Issue detected in PDFs made from: #
- Microsoft Word (all versions)
PAC 3 warning/error #
There is no warning or error for this issue.
Failure Conditions of the Matterhorn Protocol #
No clear failure condition which applies to this error!
Automatic approach with axesPDF for Word #
By exporting the PDF with the plugin axesPDF for Word this error can be prevented. The tags are generated based on the used paragraph styles and are not interrupted by a page or column break.
Manual approach in Word #
Paragraph style settings can be used to prevent a block from being separated. The options
- Keep lines together
- Page break before
hold a block together and start only on the next page or in the next column.
This manual approach can only be used situationally. Depending on the layout or large, cross-page block elements, this method does not help.
Manual approach in Word #
A manual page break can be used to prevent the separation of a block. One of the available breaks will be placed in front of the block that would be separated.
Possible breaks that can prevent a block from being separated:
- Page
- Column
- Next Page
- Even Page
- Odd Page
This manual approach can only be used situationally. Depending on the layout or large, cross-page block elements, this method does not help.

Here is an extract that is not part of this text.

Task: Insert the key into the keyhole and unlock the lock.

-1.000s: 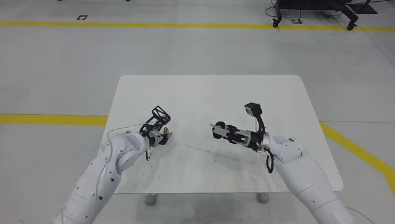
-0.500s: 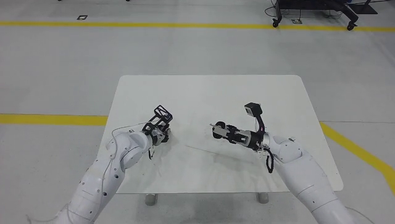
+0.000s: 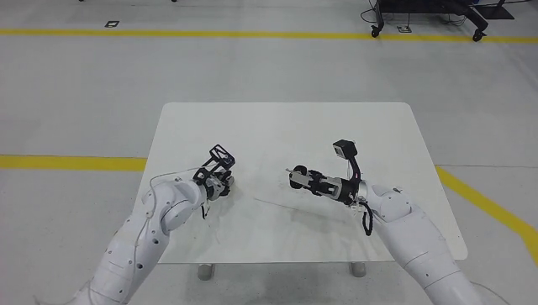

Manual approach in Acrobat #
The strict post-processing of this issue in Acrobat is often disproportionate. If possible, the solutions described above are always to be preferred. Critical locations in the PDF and the tag tree must be found and corrected manually.
If block elements are divided, the tag is repeated at the top level after the break. As an example of a list, several <L>
tags exist. The following screenshots from Acrobat show how a list item itself is separated by a break.
- First, the contents of
<LBody>
of the first<LI>
on the second page (3-2) must be moved to<LBody>
of the last<LI>
of the first page (3-1). The correct order must be maintained. - Then the two remaining list elements
<LI>
(4 and 5) must be moved within the<L>
tag of the first page. - Finally the empty tags of the second page can be deleted.
Analogously to this example, other block elements can also be manually reassembled.
Split tables #
In a Word table, you may define that the first line repeats on each page. The cursor must be in the first line and the table option “Repeat as header row at the top of each page” must be selected.
These repetitions are also tagged as header cells. The effort, which results from combining such single tables, is questionable. If the tables are understood individually, they can be left as such.
It’s rather better to ensure that the tables are not separated within one cell. This can be achieved by deactivating the table option “Allow row to be broken across pages”.